▶ **About this task**: Repeat exactly the lines from the start of the material below up to and including the "Provide the mask of the brown" line.

Material for this task Start Marker

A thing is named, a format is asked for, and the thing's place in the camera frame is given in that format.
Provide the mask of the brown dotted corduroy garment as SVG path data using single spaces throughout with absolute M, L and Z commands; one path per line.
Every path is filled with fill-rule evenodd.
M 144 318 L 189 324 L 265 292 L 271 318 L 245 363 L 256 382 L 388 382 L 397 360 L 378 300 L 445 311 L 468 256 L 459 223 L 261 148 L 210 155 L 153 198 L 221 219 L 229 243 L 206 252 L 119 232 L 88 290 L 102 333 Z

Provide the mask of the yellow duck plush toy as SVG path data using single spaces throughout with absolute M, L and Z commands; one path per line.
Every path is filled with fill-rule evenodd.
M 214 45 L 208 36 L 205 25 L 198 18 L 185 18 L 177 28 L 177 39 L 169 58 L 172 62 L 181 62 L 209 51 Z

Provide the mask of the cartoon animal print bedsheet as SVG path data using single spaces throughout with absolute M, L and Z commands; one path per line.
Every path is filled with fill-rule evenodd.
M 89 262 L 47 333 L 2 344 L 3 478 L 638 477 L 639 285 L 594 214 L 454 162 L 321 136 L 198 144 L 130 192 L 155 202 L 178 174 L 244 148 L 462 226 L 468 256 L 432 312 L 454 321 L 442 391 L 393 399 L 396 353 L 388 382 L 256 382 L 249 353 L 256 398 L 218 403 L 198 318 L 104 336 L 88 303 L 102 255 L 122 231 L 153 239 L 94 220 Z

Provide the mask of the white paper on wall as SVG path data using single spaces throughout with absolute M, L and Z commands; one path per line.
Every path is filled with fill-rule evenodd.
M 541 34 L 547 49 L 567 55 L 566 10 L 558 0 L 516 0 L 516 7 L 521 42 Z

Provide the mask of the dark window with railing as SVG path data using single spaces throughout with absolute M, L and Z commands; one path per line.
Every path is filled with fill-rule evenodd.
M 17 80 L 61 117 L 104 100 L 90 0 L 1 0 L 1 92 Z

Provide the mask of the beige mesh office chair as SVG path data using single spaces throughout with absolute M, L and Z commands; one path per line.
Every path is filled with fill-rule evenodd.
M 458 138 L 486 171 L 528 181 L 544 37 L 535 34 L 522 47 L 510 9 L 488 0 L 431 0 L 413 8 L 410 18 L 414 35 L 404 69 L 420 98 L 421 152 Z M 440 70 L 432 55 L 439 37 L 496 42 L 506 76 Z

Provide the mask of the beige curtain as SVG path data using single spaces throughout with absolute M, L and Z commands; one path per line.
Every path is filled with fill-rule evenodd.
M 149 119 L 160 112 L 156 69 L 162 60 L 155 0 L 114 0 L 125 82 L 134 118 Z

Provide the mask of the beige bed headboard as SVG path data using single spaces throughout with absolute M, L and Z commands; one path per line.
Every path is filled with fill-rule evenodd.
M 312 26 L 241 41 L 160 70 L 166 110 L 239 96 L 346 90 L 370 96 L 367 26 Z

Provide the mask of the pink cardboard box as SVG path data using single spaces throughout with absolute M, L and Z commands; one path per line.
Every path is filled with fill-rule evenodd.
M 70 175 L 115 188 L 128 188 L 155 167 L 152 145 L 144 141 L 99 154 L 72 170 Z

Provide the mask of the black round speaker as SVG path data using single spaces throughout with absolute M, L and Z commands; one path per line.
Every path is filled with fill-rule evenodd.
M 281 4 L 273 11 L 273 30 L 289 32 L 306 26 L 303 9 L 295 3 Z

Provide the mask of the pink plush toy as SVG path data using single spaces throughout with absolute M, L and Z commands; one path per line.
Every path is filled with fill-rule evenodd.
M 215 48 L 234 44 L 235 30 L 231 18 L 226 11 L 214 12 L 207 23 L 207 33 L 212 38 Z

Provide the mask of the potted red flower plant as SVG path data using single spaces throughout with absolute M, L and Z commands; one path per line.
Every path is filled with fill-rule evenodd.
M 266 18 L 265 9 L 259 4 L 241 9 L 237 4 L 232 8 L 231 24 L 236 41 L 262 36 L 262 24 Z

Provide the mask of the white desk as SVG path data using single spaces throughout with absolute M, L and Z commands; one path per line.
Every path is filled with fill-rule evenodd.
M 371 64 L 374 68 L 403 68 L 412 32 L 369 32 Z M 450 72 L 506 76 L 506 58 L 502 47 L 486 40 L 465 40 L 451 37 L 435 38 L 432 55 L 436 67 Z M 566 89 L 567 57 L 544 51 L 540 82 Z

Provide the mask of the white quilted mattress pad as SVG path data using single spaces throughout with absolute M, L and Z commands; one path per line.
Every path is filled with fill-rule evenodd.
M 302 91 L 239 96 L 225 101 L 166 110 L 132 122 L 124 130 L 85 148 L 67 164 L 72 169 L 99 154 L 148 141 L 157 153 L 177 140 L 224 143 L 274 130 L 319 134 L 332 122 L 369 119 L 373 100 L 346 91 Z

Material for this task End Marker

▶ **Exercise solution**:
A thing is named, a format is asked for, and the thing's place in the camera frame is given in that format.
Provide the mask of the brown dotted corduroy garment as SVG path data using single spaces throughout with absolute M, L and Z commands; one path per line.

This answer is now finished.